A prosecutor told jurors this week that the evidence would show that former Compton Mayor Omar Bradley misappropriated public funds for personal expenses between 1999 and 2001, but his attorney countered that the expenditures were made in good faith and that the charges against his client are false.
The Los Angeles Superior Court jury is the second to hear the case against Bradley, who served as mayor from 1993 until 2001, when he lost a disputed election.
Bradley unsuccessfully ran for his old post twice since a state appellate court panel overturned his February 2004 conviction on one felony count each of misappropriation of public funds and misuse of public funds.
Deputy District Attorney Ana Lopez told the latest jury that the case involves a series of events between 1999 and 2001 while Bradley was the mayor of Compton, for which he had been a city council member dating back to 1991.
“The word here is accountability,” the prosecutor told jurors.
Bradley clearly understood the rules, but accountability for spending became “very relaxed” after the city council approved a resolution authorizing the issuance of city credit cards to council members without any public comment on the issue, Lopez told the panel.
The prosecutor said the evidence would show that some of Bradley’s expenditures were “purely personal” and for “no public benefit.”

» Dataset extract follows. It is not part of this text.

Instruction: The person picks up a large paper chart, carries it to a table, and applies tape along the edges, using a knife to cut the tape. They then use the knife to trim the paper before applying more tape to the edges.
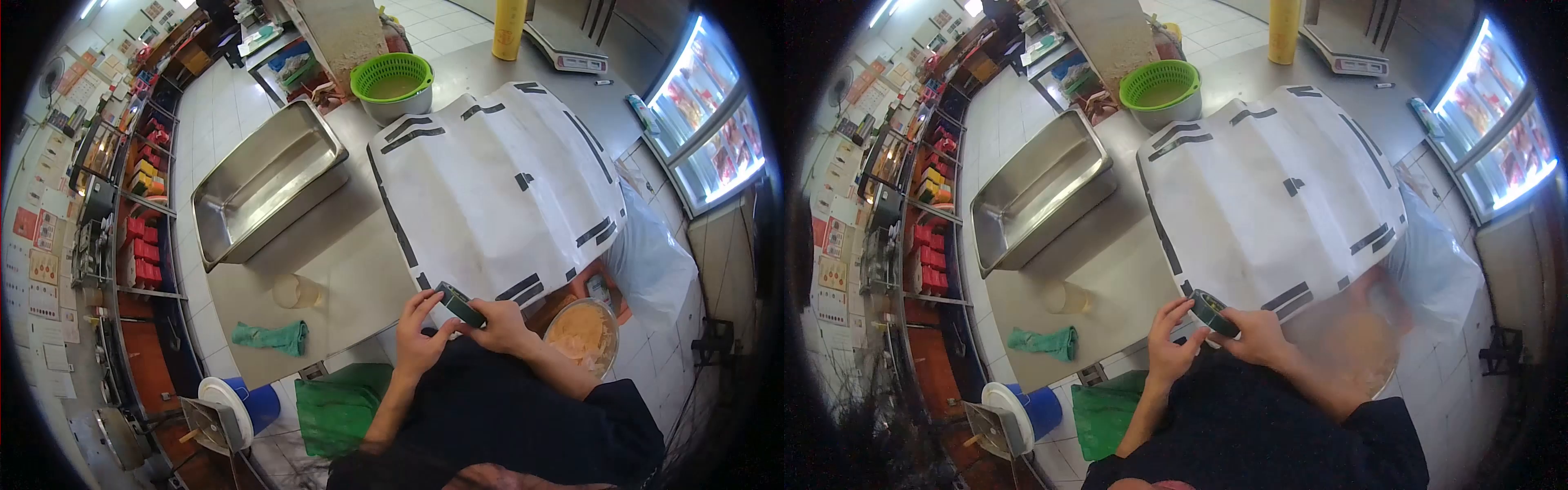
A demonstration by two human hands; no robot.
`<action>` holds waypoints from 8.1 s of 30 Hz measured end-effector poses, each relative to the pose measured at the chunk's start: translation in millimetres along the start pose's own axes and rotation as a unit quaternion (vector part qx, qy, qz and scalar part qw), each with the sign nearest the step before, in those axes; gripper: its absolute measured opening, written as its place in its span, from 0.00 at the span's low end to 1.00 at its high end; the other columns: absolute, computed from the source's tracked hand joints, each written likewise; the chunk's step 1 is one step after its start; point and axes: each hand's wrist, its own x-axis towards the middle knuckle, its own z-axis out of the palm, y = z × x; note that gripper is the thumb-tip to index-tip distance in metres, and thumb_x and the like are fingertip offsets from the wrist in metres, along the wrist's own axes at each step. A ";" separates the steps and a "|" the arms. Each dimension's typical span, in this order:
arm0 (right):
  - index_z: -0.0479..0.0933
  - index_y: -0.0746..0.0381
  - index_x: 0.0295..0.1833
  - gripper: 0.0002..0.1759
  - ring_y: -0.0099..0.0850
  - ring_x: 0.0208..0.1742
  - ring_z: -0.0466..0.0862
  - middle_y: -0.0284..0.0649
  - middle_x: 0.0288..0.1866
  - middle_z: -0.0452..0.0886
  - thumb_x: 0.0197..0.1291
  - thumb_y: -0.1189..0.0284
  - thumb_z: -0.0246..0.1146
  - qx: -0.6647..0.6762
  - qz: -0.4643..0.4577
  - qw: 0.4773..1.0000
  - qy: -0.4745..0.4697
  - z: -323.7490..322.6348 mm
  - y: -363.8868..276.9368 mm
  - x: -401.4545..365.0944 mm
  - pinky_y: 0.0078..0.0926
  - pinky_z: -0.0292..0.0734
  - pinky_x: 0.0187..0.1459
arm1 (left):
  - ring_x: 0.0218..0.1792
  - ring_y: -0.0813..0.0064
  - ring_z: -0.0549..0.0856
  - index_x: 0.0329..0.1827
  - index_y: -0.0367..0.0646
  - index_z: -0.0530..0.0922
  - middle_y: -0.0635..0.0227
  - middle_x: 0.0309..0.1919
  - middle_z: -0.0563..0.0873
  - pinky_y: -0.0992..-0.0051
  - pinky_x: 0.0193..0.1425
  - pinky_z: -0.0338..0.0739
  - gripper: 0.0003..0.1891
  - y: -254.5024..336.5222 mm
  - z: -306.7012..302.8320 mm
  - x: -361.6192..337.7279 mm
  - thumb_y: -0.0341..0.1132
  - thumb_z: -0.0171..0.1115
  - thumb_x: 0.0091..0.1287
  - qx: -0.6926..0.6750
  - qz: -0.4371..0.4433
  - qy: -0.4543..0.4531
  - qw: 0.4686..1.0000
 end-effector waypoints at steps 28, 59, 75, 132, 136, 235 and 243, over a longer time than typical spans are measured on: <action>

Deputy Public Defender Robert J. Hill countered that the “charges against Mr. Bradley are false.”
He told jurors that the evidence would demonstrate that the expenditures made by Bradley—who has lived in Compton for nearly six decades—were for the city’s benefit, and said the panel will hear from Bradley about the connection the expenditures had to city business.
Hill said his client acted openly and transparently and knew he was “under scrutiny.”
In 2006, a state appeals court panel initially upheld the convictions of Bradley, former Councilman Amen Rahh and former City Manager John D. Johnson. But Bradley’s conviction was reversed in an April 2012 ruling by a three- justice panel of California’s 2nd District Court of Appeal. They noted that a recent California Supreme Court ruling held that the section involving public officer crimes requires “that the defendant knew, or was criminally negligent in failing to know, the legal requirements that governed the act or omission.”
Bradley was sentenced in May 2004 to three years in prison, but he was later moved to a halfway house restitution center.